Yuko 3 Plastic Smile EP Cover

Plastic Smile EP

(“Everyone wants to survive the sadness in their lives…….me too!”)

 

Produced by Brookes & Johnstone and Yuko 3

Engineered and Mastered by Zed Brookes.

 

Words and Music by Yuko Miyoshi except ‘Butterfly’ by Kohei Niibo. Spoken word parts in ‘Plastic Smile’ written and performed by Andrew Johnstone.

 

Vocals, Rhythm Guitar – Yuko Miyoshi

Lead Guitars – Kohei Niibo

Bass and Synths – Zed Brookes.

 

Songs:

Plastic Smile / Butterfly / Remember Me Girl / Survive

 

Singer/Songwriter/Producer Yuko Miyoshi came to New Zealand as a high school exchange student and it felt to her like the right kind of place for a young woman with aspirations.

She returned to Japan, got a degree, worked in Hospital administration and made music in her spare time.

In her late 20’s she took a deep breath and decided it was time to follow her heart and set off once again for these far shores.

 

Johnstone and Brookes discovered Yuko busking on Queen St in Auckland and saw the potential.

Mid 2017 Yuko and her musical collaborator songwriter/guitarist Kohei Niibo joined Brookes and Johnstone in Brookes’s North Shore studio and set to work.  A few months later the ‘Plastic Smile’ EP was complete.

Back in Japan Yuko has worked on a number of musical projects including film scores. ‘Plastic Smile’ is her first solo release.

Originally known as the comparatively unpronounceable Chagchagwagwhatz, Yuko felt a new name was in order.

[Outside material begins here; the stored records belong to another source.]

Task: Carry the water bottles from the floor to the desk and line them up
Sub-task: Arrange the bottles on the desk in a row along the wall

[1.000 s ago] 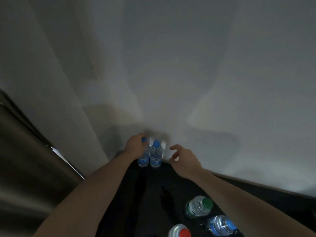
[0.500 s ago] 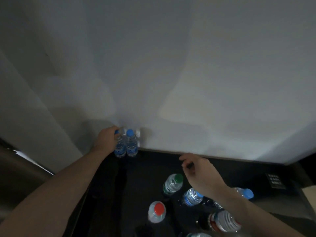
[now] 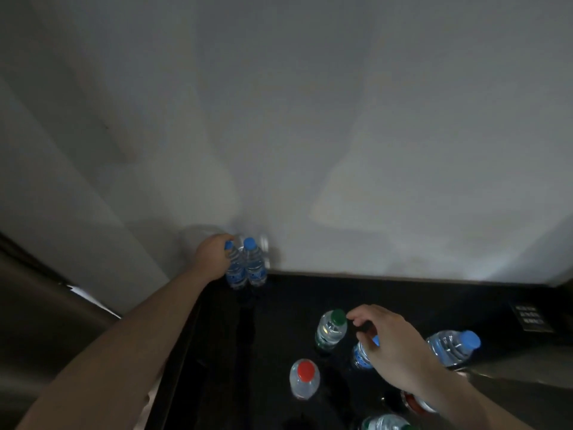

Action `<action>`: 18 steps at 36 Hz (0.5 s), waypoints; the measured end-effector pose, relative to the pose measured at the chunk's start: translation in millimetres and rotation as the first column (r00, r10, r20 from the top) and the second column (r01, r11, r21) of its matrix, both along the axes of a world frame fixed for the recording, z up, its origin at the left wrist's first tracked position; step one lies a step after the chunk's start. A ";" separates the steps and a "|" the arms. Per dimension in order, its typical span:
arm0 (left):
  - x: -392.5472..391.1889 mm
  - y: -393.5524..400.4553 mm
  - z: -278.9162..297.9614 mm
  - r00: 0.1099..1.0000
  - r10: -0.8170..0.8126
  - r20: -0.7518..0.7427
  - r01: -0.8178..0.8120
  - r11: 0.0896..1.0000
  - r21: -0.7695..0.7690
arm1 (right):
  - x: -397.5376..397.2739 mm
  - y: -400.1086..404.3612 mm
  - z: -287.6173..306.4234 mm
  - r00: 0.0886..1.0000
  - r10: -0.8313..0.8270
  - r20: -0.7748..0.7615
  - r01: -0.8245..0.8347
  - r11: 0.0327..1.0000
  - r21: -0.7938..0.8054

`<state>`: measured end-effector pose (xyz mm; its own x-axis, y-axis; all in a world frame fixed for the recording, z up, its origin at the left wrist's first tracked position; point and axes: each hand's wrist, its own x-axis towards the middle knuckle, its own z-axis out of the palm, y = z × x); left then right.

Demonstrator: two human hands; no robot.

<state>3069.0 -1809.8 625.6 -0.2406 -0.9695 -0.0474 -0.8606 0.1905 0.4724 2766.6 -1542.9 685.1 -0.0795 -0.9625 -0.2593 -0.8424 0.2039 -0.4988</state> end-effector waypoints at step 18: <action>-41.7 211.3 33.4 0.951 -0.289 -0.106 0.297 0.953 0.059 | -13.7 11.1 -9.7 0.998 0.053 0.018 -0.053 0.998 -0.018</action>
<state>3027.3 -1598.5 659.0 -0.5204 -0.8503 -0.0790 -0.7226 0.3891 0.5713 2752.9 -1531.8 675.4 -0.0237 -0.9697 -0.2433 -0.8424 0.1504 -0.5174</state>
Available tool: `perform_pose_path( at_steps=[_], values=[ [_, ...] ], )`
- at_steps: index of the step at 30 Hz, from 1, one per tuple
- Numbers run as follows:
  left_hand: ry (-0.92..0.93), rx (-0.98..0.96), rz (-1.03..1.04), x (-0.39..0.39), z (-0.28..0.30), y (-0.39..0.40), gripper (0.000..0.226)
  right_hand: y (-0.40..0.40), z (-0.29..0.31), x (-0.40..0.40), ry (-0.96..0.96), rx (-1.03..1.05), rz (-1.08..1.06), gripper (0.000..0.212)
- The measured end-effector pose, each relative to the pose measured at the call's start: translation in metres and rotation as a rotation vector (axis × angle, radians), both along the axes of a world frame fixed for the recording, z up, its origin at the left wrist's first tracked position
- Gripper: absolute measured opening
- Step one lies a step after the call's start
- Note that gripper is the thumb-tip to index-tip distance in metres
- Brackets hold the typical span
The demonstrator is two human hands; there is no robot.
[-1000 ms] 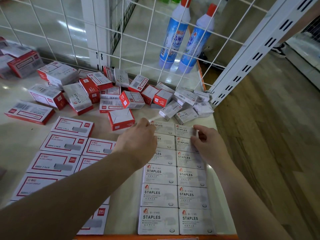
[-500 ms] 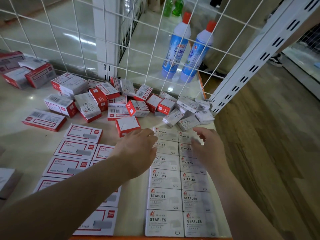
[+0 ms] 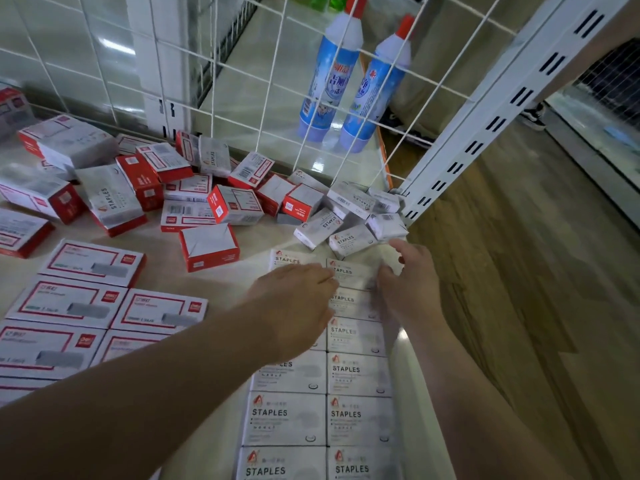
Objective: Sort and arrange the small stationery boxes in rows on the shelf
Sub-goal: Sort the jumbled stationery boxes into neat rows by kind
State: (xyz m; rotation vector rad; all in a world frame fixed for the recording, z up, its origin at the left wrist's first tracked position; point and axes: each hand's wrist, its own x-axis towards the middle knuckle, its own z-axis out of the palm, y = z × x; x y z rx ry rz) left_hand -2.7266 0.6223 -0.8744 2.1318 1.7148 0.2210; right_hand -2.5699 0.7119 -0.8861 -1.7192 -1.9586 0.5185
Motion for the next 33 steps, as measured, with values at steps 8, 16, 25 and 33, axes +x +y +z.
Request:
perform_pose_path(
  at_steps=[8, 16, 25, 33],
  values=[
    [0.081, 0.091, 0.038, 0.007, 0.008, 0.020, 0.035, 0.028, -0.010, 0.001, -0.101, -0.027, 0.059, 0.037],
    [0.122, 0.088, 0.015, 0.007, 0.009, 0.019, 0.037, 0.023, 0.000, 0.006, -0.099, 0.032, 0.049, 0.032],
    [0.127, 0.061, 0.003, 0.007, 0.010, 0.018, 0.037, 0.018, -0.005, 0.012, -0.053, 0.020, -0.049, 0.041],
    [0.146, 0.068, 0.023, 0.008, 0.012, 0.021, 0.036, 0.025, -0.002, 0.010, -0.072, -0.013, 0.023, 0.044]
  ],
)
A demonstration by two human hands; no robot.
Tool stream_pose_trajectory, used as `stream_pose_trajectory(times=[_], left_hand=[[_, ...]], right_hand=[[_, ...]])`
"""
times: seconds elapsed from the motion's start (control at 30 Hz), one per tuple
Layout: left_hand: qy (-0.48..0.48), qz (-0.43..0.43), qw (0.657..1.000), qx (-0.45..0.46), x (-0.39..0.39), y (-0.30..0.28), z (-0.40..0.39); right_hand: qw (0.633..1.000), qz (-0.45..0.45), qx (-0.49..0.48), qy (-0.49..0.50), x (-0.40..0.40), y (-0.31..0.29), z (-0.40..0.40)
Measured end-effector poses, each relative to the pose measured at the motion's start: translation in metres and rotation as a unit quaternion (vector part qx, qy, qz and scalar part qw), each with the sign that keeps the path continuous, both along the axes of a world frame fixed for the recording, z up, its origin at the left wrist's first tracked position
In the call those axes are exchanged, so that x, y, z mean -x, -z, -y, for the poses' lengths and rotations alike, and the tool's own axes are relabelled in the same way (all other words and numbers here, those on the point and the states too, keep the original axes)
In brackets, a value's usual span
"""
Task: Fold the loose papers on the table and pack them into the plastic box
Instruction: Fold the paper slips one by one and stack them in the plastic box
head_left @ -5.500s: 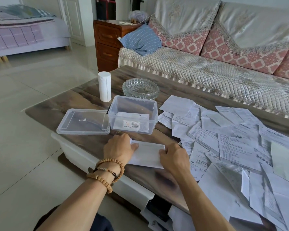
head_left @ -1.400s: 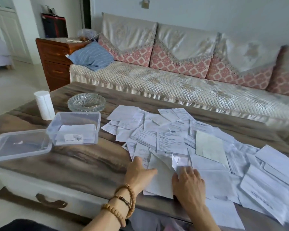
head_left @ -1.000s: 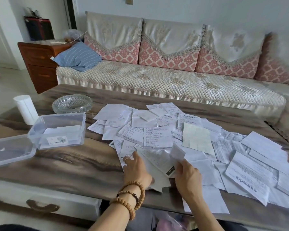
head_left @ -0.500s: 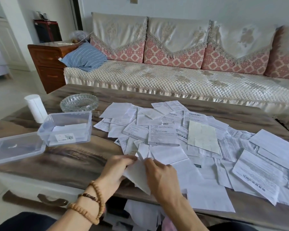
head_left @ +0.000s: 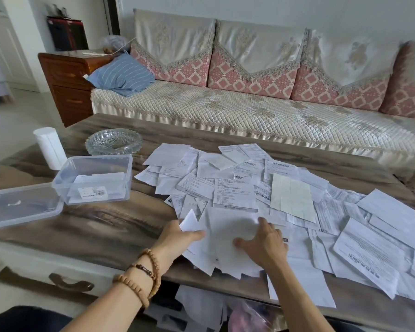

Miyoshi means 3 in Japanese and after a while it seemed natural.

When she is not writing and recording music Yuko 3 enjoys eating and drinking (beer and wine in particular) and thinking about cats.

Yuko 3 is a native of Atsugi City, Kanagawa Prefecture, Japan.

Zed Yuko and Andrew in studio

Zed, Yuko and Andrew in the studio

White Lies and Other Small Mercies (2017)

In 1985 Johnstone was pumping gas at Mobil Hillcrest on the far Southern edge of Hamilton City. Late one night Brookes pulled up in van filled with band gear. “You’re a musician?” asked Johnstone. Brookes replied in the affirmative and Johnstone said, “I‘m a musician as well.” Brookes, “I have a studio just around the corner on Morrinsville road. It’s called Tandys. You should call in some time.”

Brookes (a Scotsman by way of Auckland’s North Shore and Rotorua) was already well established and had scored Hamilton’s first chart hit of the modern era with his band Step Chant Unit. ‘Painting Pictures’ had been released on Wellington’s Jayrem label and had cracked the national top 30. An appearance on iconic Kiwi music show Radio With Pictures had followed.

Cambridge born Johnstone was with Waikato pop/rock band Three Men Missing. By 1988 both were free of their bands and looking to experiment with sound and in each other found a like mind. Brookes produced numerous EPs for Johnstone before they embarked upon an ambitious album project called The Wallflower.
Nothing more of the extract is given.